Wir fahren weiter nach Belomorsk. Das ist die kleine Stadt, bei der der Weißmeer-Ostsee-Kanal endet und die Schiffe in das Weiße Meer schwimmen können oder könnten. Bislang haben wir nämlich noch keins gesehen. Der Kanal war ganz leer. Um zu verstehen, was da gebaut wurde, schaut diesen kleinen Film an. Die Luftbildaufnahmen sind beeindruckend. Morgen werden wir wohl noch mal hinfahren, länger stehen bleiben. Mal sehen, ob ein Schiff kommt. Der ökonomische Nutzen dieses mit so viel Blut gebauten Werkes ist sehr umstritten. Das Wasserbett ist so niedrig, dass nur kleine Schiffe den Kanal befahren können, die Schleusen sind ebenfalls nur für kleine Schiffe. Auch Reisende können den Kanal befahren. Es gibt Schiffspassagen hindurch. Das wäre eine interessante Tour geworden. Unser zeitlich beschränktes Visum läßt das nicht zu.
Belomorsk ist eine typische kleine Stadt mit etwas über 11.000 EW.: extrem schlechte Straßen, Schlaglöcher ohne Ende, bröckelnde Plattenbauten, Häuserruinen. Wir zeigen keine Fotos davon. Das hat die Stadt nicht verdient. Hier guckt die Armut aus allen Fenstern und es gibt auch Hinweise dafür, daß die Kommune sich bemüht, vermutlich ist einfach nicht mehr möglich.
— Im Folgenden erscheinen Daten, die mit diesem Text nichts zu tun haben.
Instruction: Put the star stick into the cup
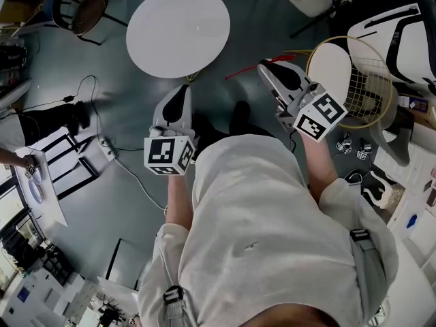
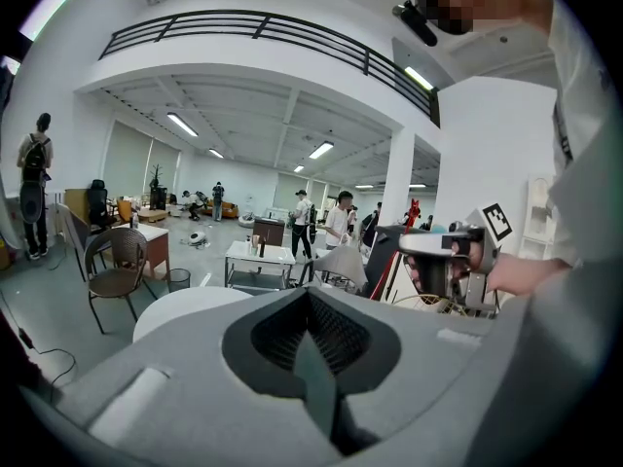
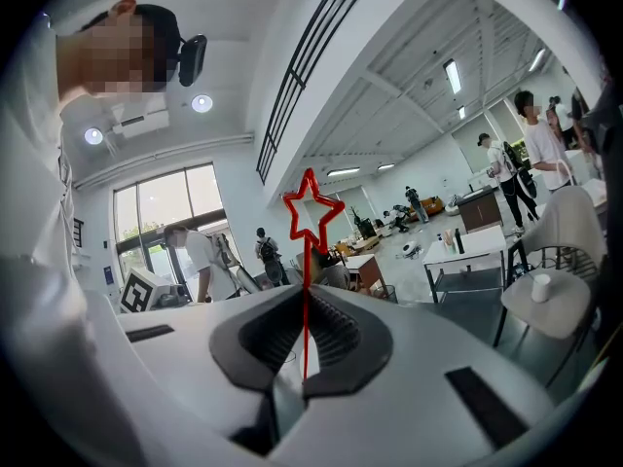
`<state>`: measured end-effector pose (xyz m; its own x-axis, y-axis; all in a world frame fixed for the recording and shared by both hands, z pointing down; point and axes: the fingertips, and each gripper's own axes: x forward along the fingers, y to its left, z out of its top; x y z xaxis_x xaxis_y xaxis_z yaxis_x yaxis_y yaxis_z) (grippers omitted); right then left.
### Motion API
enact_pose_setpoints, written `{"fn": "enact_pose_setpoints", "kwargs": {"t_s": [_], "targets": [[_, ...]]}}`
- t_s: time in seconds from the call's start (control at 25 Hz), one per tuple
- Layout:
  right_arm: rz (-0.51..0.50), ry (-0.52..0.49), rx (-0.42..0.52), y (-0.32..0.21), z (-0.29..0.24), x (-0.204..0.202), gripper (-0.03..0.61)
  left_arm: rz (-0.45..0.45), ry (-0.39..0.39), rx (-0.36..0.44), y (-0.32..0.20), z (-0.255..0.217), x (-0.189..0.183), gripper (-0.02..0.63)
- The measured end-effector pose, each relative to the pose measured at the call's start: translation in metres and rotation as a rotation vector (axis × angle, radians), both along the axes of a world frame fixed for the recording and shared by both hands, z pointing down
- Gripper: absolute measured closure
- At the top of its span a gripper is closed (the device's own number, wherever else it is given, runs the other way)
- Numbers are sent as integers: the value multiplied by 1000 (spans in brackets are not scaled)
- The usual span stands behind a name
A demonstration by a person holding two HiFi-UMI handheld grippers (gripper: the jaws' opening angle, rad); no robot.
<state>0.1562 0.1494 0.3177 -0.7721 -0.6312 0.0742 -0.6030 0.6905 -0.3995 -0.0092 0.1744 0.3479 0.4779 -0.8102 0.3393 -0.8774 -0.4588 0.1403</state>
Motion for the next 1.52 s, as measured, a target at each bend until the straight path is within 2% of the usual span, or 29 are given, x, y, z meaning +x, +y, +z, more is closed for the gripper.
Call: {"fn": "enact_pose_setpoints", "kwargs": {"t_s": [0.2,0.48,0.88,1.2,1.52], "targets": [[-20,5,-20,-3,11,12,558,-27,-26,-18,5,8,11,603],[-17,14,-36,-14,14,-2,558,-21,-16,-50,-3,15,1,603],[36,50,-12,-43,-3,-8,558,38,39,-14,-48,10,0,603],[39,60,16,-82,-27,-48,558,36,54,26,-88,-9,-40,603],[40,73,-18,-98,-19,-91,558,15,72,1,-93,1,-87,603]]}}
Die Stadt schrumpft. 1989 waren es noch fast 19000 EW.
In unserem Hotelrestaurant gibt es eine große Familienfeier, wir können deshalb kein Abendbrot bekommen und es gibt kein anderes Kaffee oder Restaurant in der Stadt. Das Internet ist nur über komplizierte Wege und russische Telefonanbieter zum Laufen zu bringen (gestern hatten wir in der Unterkunft überhaupt kein Internet obwohl versprochen). Ich bin echt genervt, zumal hier plötzlich auch die Mücken auftauchen, die uns überraschenderweise bislang fast ganz verschont hatten. Was ist los? Wir hatten bislang unglaubliches Glück, mit dem Wetter, mit den Hotels und Ferienwohnungen, mit allem. Und plötzlich müssen wir zu ersten Mal improvisieren. Das hatten wir doch einkalkuliert. Also sind wir in den örtlichen Kaufladen gegangen, haben Bier und Saft und Schinken und Smetana und Kaviar, Brot und Käse gekauft und einen schönen Platz zum Picknicken gesucht und gefunden. Bei Belomorsk münden die Wyg und die Schischnja ins weiße Meer. Und diese Flüsse sind hier wirklich breit. Überall sehen wir Wasser. Etwas außerhalb, da wo die Schischnja in Meer fließt gibt es eine breite Landbrücke zu einer Insel und für uns unter karelischen Birken ein stilles Plätzchen. Smetana fingerdick auf Brot und darauf würzigen Butterkäse und einen Eßlöffel roten Kaviar, was zählt da noch ein Schlagloch.
Karl ist ganz gespannt gewesen auf Belomorsk. Denn hier gibt es Petroglyphen und die wollen wir uns auf alle Fälle anschauen. Petroglyphen sind in Stein gekratzte und gehauene Felsbilder, 6 bis 7 tausend Jahre alt. Hier sind die Zeichnungen in Felsentische gekratzt, die einfach so zugänglich sind. Kein Eintritt, keine Aufpasser, nur einige kleine Verkaufstände. Wir können auf den riesigen Steinen herumlaufen und die Zeichnungen selber entdecken. Nichts ist abgesperrt, nur einige Holzstege erleichtern die Besichtigung. Wir sind fast ganz alleine auf dem Felstableau. Erst auf unserem Rückweg begegnen wir einer großen Reisegruppe. Was für ein beeindruckender Ort:
ein Bogenschütze bei der Jagd
die erste bildliche Darstellung des Skifahrens
und noch viele, viele Bilder mehr.
Morgen gehen wir in das örtliche Museum. Uns interessieren die Abteilung für die Petroglyphen und über den Weißmeer-Ostsee-Kanal. Und ich möchte auf alle Fälle noch mal Schiffe zählen am Kanal.
Und dann geht es noch weiter in den Norden nach Murmansk. Wir verzichten dafür aufs Nordkap.
Das ist schon sehr beeindruckend… Hätte mir auch gefallen!